YOUR OBJECTIVE
Make an exact copy of all the entries below, with the pictures left out.

• • • • •

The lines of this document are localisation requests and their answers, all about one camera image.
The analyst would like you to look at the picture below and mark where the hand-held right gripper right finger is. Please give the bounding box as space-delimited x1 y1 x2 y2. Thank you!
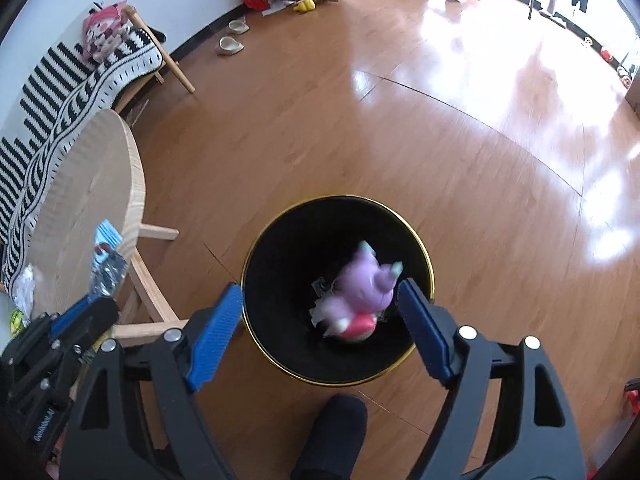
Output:
397 278 586 480

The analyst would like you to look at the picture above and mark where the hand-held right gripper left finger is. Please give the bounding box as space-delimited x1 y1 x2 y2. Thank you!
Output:
59 282 244 480

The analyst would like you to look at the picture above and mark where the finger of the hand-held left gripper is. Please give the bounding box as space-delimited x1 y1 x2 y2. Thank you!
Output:
75 297 121 356
50 294 103 338

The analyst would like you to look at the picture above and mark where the white plastic bag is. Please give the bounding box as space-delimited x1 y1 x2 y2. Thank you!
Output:
11 262 36 313

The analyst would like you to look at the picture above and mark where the clear plastic bottle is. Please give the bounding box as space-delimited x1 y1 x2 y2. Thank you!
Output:
89 220 128 295

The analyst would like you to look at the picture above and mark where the pink green striped ball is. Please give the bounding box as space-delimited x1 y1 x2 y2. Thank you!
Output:
336 312 377 343

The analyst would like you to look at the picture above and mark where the bluish purple wrapper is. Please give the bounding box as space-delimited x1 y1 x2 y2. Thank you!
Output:
320 241 403 338

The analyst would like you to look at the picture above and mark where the black gold rimmed trash bin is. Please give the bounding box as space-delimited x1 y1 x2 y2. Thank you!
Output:
240 194 435 387

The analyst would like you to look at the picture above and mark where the oval wooden table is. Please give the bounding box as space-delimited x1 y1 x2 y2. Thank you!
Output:
20 109 188 348

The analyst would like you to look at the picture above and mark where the person's black socked foot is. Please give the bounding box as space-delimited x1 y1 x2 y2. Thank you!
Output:
290 394 368 480

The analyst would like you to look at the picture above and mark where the sofa with striped blanket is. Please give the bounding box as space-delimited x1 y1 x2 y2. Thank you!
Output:
0 27 166 286

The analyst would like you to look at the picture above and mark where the pink cartoon pillow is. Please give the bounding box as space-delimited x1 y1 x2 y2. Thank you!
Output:
82 2 133 63

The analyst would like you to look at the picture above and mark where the row of small toys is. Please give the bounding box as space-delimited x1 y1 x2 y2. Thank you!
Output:
580 35 640 91

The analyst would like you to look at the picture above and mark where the wooden sofa frame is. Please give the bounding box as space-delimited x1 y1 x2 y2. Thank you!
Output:
112 5 196 116

• • • • •

ANSWER TO THIS EXERCISE
The lines of this document are localisation requests and their answers, all about one camera image.
The analyst would like you to look at the picture below and mark where the hand-held right gripper right finger is. Please give the bounding box as space-delimited x1 y1 x2 y2. Thank you!
Output:
397 278 586 480

The analyst would like you to look at the picture above and mark where the hand-held right gripper left finger is. Please give the bounding box as space-delimited x1 y1 x2 y2. Thank you!
Output:
59 282 244 480

The analyst would like you to look at the picture above and mark where the finger of the hand-held left gripper is. Please give the bounding box as space-delimited x1 y1 x2 y2. Thank you!
Output:
75 297 121 356
50 294 103 338

The analyst would like you to look at the picture above and mark where the white plastic bag is. Please give the bounding box as space-delimited x1 y1 x2 y2. Thank you!
Output:
11 262 36 313

The analyst would like you to look at the picture above and mark where the clear plastic bottle is. Please give the bounding box as space-delimited x1 y1 x2 y2. Thank you!
Output:
89 220 128 295

The analyst would like you to look at the picture above and mark where the pink green striped ball is. Please give the bounding box as space-delimited x1 y1 x2 y2. Thank you!
Output:
336 312 377 343

The analyst would like you to look at the picture above and mark where the bluish purple wrapper is. Please give the bounding box as space-delimited x1 y1 x2 y2. Thank you!
Output:
320 241 403 338

The analyst would like you to look at the picture above and mark where the black gold rimmed trash bin is. Please give the bounding box as space-delimited x1 y1 x2 y2. Thank you!
Output:
240 194 435 387

The analyst would like you to look at the picture above and mark where the oval wooden table is. Please give the bounding box as space-delimited x1 y1 x2 y2. Thank you!
Output:
20 109 188 348

The analyst would like you to look at the picture above and mark where the person's black socked foot is. Please give the bounding box as space-delimited x1 y1 x2 y2. Thank you!
Output:
290 394 368 480

The analyst would like you to look at the picture above and mark where the sofa with striped blanket is. Please give the bounding box as space-delimited x1 y1 x2 y2. Thank you!
Output:
0 27 166 286

The analyst would like you to look at the picture above and mark where the pink cartoon pillow is. Please give the bounding box as space-delimited x1 y1 x2 y2. Thank you!
Output:
82 2 133 63

The analyst would like you to look at the picture above and mark where the row of small toys is. Please give the bounding box as space-delimited x1 y1 x2 y2. Thank you!
Output:
580 35 640 91

The analyst would like you to look at the picture above and mark where the wooden sofa frame is. Please give the bounding box as space-delimited x1 y1 x2 y2. Thank you!
Output:
112 5 196 116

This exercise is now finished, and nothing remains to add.